Test-Time Model Adaptation with Only Forward Passes
Shuaicheng Niu, Chunyan Miao, Guohao Chen, Pengcheng Wu, Peilin Zhao
TL;DR
This paper tackles the challenge of test-time adaptation under distribution shifts on resource-constrained devices where backpropagation is impractical and models may be quantized or hard-coded. It introduces Forward-Optimization Adaptation (FOA), which optimizes a small input prompt via Covariance Matrix Adaptation Evolution Strategy (CMA) in a fully online, unsupervised setting, without modifying model weights. A novel fitness function combining prediction entropy and activation-discrepancy statistics guides prompt learning, complemented by a forward-only Activation Shifting module that aligns test activations with the source domain. Empirically, FOA delivers competitive or superior accuracy and calibration on ImageNet-C, ImageNet-R, ImageNet-V2, and ImageNet-Sketch, with substantial memory reductions and applicability to 8-bit/6-bit ViT quantized models. Overall, FOA broadens the practical reach of test-time adaptation to edge devices and quantized models, offering a memory-efficient pathway to robust out-of-distribution generalization.
Abstract
Test-time adaptation has proven effective in adapting a given trained model to unseen test samples with potential distribution shifts.
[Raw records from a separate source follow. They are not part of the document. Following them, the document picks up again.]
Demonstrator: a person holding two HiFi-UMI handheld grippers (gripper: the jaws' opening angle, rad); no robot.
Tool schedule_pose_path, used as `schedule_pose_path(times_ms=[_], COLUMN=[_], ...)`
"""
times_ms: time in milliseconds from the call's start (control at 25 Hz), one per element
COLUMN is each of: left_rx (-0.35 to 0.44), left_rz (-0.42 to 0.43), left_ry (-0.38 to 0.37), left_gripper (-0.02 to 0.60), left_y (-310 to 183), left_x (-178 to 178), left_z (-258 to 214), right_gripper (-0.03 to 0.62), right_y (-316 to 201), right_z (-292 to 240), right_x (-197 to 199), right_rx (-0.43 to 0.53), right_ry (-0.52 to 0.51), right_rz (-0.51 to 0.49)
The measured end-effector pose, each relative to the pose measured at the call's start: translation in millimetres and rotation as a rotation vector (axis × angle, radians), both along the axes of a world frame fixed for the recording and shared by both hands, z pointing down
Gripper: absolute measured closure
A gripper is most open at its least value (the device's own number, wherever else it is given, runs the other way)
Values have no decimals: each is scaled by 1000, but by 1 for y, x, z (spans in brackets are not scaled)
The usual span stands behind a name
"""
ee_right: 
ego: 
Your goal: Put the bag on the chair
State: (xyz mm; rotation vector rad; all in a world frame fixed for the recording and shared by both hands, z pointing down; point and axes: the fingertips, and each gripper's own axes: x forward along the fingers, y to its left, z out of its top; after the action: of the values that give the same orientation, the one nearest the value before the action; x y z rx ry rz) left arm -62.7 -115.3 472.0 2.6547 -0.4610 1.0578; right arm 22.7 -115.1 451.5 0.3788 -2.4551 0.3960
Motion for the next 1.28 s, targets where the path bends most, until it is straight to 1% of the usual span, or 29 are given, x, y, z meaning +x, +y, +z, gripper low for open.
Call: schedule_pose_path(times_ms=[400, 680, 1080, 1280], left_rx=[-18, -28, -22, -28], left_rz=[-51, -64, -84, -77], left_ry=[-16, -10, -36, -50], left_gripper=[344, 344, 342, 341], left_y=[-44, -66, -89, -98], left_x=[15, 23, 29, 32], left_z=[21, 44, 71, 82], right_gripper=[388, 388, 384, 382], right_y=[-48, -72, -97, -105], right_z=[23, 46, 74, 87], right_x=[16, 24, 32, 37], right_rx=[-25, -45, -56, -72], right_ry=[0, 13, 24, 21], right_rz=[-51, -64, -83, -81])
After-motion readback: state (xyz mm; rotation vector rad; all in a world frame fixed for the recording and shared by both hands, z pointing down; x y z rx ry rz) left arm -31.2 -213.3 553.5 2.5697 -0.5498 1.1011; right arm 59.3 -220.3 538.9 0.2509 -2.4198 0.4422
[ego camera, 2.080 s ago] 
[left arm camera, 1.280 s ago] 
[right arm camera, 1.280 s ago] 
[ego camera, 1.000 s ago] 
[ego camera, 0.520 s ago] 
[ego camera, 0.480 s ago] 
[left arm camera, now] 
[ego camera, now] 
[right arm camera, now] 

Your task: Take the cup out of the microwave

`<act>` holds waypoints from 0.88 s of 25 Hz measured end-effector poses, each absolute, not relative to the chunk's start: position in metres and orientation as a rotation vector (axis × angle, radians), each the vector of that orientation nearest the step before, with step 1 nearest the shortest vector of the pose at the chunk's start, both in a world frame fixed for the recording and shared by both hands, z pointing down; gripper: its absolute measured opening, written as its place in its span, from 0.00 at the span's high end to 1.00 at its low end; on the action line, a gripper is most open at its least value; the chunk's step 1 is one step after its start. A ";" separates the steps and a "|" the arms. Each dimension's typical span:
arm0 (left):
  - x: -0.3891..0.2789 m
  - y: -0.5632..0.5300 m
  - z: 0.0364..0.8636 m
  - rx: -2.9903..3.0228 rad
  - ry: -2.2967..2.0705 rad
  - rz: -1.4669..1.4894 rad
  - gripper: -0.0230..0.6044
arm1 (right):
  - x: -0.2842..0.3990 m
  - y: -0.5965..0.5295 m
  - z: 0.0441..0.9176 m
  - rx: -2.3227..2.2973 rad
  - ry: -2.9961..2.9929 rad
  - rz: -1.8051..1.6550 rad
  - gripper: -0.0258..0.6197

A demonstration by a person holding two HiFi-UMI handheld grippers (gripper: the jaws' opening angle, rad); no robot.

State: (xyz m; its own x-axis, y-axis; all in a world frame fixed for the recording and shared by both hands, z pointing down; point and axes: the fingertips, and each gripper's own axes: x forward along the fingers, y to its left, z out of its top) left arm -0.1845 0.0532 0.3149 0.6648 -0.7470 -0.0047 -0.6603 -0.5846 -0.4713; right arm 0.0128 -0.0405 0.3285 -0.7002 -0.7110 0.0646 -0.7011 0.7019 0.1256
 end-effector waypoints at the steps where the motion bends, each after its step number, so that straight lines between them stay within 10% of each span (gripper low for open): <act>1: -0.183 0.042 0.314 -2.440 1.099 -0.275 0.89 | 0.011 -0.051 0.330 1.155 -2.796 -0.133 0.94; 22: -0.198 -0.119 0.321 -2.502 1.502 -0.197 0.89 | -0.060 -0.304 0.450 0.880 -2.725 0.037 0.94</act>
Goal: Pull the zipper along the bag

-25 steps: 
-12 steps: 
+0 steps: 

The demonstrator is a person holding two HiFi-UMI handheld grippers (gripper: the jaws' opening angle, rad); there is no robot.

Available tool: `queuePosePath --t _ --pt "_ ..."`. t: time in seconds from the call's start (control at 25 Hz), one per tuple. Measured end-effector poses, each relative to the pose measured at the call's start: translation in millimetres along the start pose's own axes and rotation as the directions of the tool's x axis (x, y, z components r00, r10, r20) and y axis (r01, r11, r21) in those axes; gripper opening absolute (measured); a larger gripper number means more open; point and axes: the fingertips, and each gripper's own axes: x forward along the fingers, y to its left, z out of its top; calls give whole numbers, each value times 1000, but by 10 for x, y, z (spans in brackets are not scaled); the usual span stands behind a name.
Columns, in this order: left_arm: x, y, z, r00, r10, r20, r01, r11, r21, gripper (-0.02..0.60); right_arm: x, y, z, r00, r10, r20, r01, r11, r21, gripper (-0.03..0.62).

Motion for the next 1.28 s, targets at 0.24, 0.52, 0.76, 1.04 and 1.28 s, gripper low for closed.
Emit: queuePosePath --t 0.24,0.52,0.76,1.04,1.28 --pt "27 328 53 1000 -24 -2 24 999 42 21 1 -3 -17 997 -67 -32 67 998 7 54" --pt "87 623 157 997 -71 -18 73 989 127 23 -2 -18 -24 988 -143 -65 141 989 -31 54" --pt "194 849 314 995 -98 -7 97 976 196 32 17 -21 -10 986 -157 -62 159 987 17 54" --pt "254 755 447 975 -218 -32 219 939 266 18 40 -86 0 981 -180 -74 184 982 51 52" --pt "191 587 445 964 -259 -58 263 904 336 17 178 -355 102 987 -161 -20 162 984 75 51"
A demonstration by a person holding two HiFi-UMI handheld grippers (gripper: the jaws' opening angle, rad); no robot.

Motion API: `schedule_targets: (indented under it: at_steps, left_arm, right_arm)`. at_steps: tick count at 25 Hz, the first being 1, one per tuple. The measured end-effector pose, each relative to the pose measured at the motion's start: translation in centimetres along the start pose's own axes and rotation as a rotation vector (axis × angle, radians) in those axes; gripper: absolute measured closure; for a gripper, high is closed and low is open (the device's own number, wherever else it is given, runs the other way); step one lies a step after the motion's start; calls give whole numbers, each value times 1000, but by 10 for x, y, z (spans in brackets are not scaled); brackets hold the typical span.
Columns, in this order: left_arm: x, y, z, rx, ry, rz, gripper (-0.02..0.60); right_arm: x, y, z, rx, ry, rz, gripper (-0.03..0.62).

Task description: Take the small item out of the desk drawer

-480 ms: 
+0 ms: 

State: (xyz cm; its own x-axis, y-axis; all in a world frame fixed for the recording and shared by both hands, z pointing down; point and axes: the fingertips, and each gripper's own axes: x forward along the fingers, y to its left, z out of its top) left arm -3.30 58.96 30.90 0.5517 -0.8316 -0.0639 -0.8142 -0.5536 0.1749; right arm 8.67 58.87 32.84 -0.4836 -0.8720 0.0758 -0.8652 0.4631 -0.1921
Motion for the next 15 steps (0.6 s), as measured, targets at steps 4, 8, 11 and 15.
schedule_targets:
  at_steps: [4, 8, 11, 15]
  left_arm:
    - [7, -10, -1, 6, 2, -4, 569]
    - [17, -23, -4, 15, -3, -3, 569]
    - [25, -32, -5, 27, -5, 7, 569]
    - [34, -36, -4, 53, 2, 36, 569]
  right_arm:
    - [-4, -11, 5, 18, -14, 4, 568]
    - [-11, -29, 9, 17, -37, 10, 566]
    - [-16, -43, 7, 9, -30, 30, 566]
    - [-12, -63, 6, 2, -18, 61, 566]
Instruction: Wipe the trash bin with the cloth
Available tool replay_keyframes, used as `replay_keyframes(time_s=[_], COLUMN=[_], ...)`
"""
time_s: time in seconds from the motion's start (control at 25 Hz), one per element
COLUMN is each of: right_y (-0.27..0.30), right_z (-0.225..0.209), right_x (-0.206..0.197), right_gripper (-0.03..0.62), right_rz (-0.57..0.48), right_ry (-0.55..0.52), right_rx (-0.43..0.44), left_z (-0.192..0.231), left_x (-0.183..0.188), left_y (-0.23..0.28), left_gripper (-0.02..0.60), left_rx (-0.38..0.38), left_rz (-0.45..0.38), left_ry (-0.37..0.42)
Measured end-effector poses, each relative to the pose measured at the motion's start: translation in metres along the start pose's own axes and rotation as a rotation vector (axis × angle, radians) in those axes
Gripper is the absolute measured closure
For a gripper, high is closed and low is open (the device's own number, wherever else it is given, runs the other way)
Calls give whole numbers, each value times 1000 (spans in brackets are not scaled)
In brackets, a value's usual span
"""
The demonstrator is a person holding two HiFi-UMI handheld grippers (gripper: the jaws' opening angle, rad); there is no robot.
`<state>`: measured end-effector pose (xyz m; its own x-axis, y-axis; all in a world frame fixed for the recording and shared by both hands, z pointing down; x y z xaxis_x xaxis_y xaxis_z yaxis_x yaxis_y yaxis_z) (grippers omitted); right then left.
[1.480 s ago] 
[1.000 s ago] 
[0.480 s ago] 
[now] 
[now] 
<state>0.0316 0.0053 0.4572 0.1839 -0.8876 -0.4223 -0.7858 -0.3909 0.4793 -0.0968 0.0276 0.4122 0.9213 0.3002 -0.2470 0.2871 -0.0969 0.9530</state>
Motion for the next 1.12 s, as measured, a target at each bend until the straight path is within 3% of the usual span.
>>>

However, in real-world scenarios, models are usually deployed on resource-limited devices, e.g., FPGAs, and are often quantized and hard-coded with non-modifiable parameters for acceleration. In light of this, existing methods are often infeasible since they heavily depend on computation-intensive backpropagation for model updating that may be not supported. To address this, we propose a test-time Forward-Optimization Adaptation (FOA) method. In FOA, we seek to solely learn a newly added prompt (as model's input) via a derivative-free covariance matrix adaptation evolution strategy. To make this strategy work stably under our online unsupervised setting, we devise a novel fitness function by measuring test-training statistic discrepancy and model prediction entropy. Moreover, we design an activation shifting scheme that directly tunes the model activations for shifted test samples, making them align with the source training domain, thereby further enhancing adaptation performance. Without using any backpropagation and altering model weights, FOA runs on quantized 8-bit ViT outperforms gradient-based TENT on full-precision 32-bit ViT, while achieving an up to 24-fold memory reduction on ImageNet-C.